Questa non è pura retorica da fiction, anche se è grazie a una fiction che l'Ala Ovest è diventata un mito dell'immaginario globale: West Wing appunto, che Aaron Sorkin ha ideato fra il 1999 e il 2003 (in totale, le stagioni sono sette, ma le ultime tre non sono più firmate da lui). Oggi, a venticinque anni dalla prima puntata, il Paley Museum di New York ha dedicato una mostra a questa serie-fenomeno, che si intitola Inside The West Wing (sarà aperta fino all'8 settembre). Come mai a New York? Perché il potere politico è a Washington, la celebrità è a Los Angeles ma il successo patinato di West Wing ha un sapore che si gusta tipicamente a Manhattan. Non a caso, è fra i suoi grattacieli che Aaron Sorkin ha ambientato altre due serie, Newsroom e Billions.
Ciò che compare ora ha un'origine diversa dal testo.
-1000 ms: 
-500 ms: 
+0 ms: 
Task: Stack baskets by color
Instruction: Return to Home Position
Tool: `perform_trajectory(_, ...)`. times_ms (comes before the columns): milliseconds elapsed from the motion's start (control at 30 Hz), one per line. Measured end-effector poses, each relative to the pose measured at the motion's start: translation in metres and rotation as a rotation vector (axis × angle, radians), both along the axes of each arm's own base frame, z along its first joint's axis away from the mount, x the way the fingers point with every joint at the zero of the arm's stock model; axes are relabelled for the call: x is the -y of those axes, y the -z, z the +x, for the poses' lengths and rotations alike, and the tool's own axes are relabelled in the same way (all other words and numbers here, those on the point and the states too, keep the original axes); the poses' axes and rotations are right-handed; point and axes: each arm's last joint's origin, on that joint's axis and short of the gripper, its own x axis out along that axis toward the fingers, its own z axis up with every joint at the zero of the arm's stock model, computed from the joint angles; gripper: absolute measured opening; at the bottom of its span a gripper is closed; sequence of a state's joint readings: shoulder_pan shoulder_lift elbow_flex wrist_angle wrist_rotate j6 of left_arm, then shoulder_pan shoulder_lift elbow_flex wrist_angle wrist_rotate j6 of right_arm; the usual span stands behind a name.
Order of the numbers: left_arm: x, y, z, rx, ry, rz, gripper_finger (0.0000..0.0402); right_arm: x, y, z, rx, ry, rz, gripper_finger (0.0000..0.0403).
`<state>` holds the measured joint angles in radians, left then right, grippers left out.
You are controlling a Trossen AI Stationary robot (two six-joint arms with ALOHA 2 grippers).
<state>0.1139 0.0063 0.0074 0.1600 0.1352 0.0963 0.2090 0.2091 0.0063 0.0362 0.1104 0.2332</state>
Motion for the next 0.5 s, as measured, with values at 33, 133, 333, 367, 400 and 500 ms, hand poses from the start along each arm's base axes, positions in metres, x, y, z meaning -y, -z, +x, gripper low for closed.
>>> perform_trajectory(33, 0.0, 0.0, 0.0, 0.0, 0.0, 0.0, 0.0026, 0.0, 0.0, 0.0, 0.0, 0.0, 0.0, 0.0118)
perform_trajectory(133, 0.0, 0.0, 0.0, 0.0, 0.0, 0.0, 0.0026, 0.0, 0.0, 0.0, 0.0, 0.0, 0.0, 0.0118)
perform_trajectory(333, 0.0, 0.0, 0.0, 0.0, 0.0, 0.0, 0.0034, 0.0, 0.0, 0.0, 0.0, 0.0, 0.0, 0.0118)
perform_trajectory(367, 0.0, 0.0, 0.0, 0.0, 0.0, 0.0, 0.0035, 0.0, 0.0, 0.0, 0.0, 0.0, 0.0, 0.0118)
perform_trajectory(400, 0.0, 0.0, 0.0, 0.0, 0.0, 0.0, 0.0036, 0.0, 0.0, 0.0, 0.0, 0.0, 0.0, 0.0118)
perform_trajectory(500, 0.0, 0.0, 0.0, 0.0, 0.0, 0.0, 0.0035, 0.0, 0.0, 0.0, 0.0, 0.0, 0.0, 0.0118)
La popolarità raggiunta da West Wing si può spiegare in vari modi. Primo: la curiosità di entrare nel meccanismo quotidiano di decisioni, imprevisti, sgambetti, passi falsi, ipocrisie, intuizioni e adrenalina che si sviluppa nei corridoi della Casa Bianca, e che la serie ci permette di osservare in presa diretta, seguendo i vari membri dello staff presidenziale passo dopo passo, mentre discutono, affrontano i problemi, litigano, scherzano... E qui interviene il secondo fattore: Sorkin è un genio della sceneggiatura e i suoi dialoghi sono strepitosi. Non per niente, sua è la firma a Codice d'onore e alla indimenticabile difesa di Jack Nicholson (in Billions, altra vetta da tribunale: l'autodifesa di Paul Giamatti/Chuck Roades), anche se l'Oscar per la sceneggiatura l'ha vinto con The Social Network nel 2011. Terzo: la serie mette in scena una specie di «amministrazione ideale», con Martin Sheen nel ruolo del Presidente democratico Josiah Butler e Rob Lowe in quello di Sam Seaborn, l'uomo delle comunicazioni della Casa Bianca. La politica non è soltanto media ma, negli ultimi anni, lo è diventata sempre di più e West Wing ha mostrato questa tendenza in anticipo; questo aspetto è così importante all'interno della serie, che nella mostra al Paley Museum è possibile, fra le altre cose, fare un'esperienza nella «sala stampa».

Aaron Sorkin ha immaginato anche, a un certo punto, che il Presidente abbia una malattia (la sclerosi multipla), che abbia omesso di rivelarlo alla Nazione e che debba decidere se ricandidarsi o no per un secondo mandato. Praticamente, la situazione di Joe Biden. È anche per questo che il New York Times ha chiesto a Sorkin di immaginare una sceneggiatura per la campagna democratica del 2024.

Prima ancora dell'annuncio delle dimissioni di Biden, Sorkin ha suggerito quello che filosoficamente potremmo definire un cambio di paradigma: per battere Turmp, i democratici dovrebbero scegliere un candidato repubblicano. Mitt Romney, secondo Sorkin, sarebbe perfetto. Una decisione drastica, che metterebbe il Paese al primo posto. Un «sacrificio», una mossa da eroi della West Wing.